WHAT IS NEEDED ->
Examine the entries below, count the lines holding the string "things", and respond with the number only.

* * *

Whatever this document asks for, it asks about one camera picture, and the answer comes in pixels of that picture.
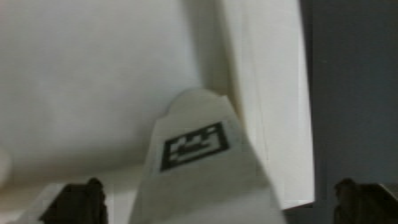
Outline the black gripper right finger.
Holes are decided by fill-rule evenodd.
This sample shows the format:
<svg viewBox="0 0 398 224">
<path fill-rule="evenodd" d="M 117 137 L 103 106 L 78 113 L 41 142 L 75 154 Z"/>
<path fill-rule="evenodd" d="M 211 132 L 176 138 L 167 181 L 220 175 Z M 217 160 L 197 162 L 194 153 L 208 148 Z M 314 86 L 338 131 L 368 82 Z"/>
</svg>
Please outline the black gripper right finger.
<svg viewBox="0 0 398 224">
<path fill-rule="evenodd" d="M 377 183 L 345 178 L 334 185 L 332 224 L 398 224 L 398 199 Z"/>
</svg>

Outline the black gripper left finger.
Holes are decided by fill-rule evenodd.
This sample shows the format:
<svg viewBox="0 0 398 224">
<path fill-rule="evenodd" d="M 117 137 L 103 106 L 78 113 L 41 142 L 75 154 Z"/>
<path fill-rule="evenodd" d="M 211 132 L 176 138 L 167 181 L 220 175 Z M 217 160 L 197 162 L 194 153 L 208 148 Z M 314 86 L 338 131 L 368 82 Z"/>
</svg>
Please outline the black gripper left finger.
<svg viewBox="0 0 398 224">
<path fill-rule="evenodd" d="M 50 203 L 39 221 L 44 224 L 108 224 L 103 184 L 91 178 L 68 184 Z"/>
</svg>

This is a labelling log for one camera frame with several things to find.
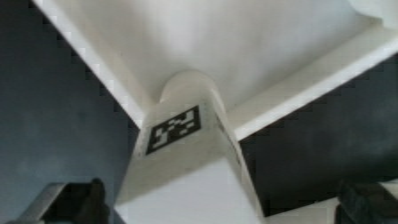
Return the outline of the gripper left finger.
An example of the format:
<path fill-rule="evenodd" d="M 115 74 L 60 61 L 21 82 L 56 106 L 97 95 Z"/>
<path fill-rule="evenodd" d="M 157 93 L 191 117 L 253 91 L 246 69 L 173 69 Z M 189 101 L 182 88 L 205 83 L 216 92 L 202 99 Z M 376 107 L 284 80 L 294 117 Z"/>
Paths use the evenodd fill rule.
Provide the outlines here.
<path fill-rule="evenodd" d="M 51 183 L 10 224 L 108 224 L 104 195 L 97 178 L 85 183 Z"/>

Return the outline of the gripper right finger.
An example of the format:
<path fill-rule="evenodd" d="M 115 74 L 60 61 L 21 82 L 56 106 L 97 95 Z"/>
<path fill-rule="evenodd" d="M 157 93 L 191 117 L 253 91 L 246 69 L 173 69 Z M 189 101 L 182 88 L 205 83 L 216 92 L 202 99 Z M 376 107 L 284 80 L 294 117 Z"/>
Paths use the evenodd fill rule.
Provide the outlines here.
<path fill-rule="evenodd" d="M 398 197 L 376 182 L 339 183 L 333 224 L 398 224 Z"/>

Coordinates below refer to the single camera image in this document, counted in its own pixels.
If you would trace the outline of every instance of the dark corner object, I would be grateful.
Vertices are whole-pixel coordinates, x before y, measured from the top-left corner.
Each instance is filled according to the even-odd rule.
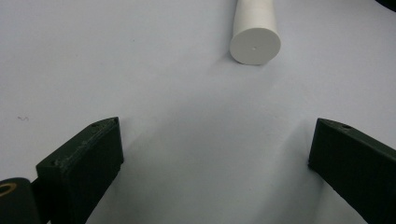
[[[0,182],[0,223],[85,223],[122,163],[119,119],[95,122],[41,161],[32,184]]]
[[[384,7],[389,8],[392,11],[396,12],[396,1],[395,0],[376,0],[379,4]]]
[[[343,123],[318,119],[309,167],[369,224],[396,223],[394,149]]]

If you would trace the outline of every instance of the black object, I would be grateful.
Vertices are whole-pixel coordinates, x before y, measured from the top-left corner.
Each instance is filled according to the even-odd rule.
[[[123,163],[118,118],[95,122],[37,166],[38,179],[0,183],[0,224],[82,224]]]
[[[379,4],[384,7],[389,8],[392,11],[396,12],[396,1],[395,0],[376,0]]]
[[[369,224],[396,223],[394,149],[343,123],[318,119],[309,167]]]

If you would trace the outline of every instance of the white table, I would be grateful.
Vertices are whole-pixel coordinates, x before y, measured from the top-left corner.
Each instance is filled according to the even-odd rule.
[[[228,51],[236,1],[2,1],[0,179],[120,117],[125,163],[87,223],[365,223],[306,163],[316,119],[396,148],[396,13],[275,0],[279,54]]]

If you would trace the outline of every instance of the white cylinder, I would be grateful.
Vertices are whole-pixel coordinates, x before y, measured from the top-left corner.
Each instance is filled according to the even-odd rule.
[[[240,63],[264,64],[279,50],[273,0],[238,0],[231,55]]]

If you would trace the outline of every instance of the white cylindrical object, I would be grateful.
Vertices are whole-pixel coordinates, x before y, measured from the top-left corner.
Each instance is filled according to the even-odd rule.
[[[240,63],[264,64],[279,50],[273,0],[238,0],[231,55]]]

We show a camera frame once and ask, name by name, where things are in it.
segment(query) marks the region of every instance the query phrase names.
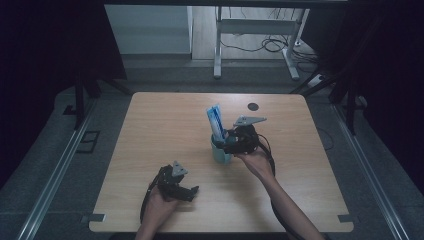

* * *

OUTPUT FOR THIS EXERCISE ->
2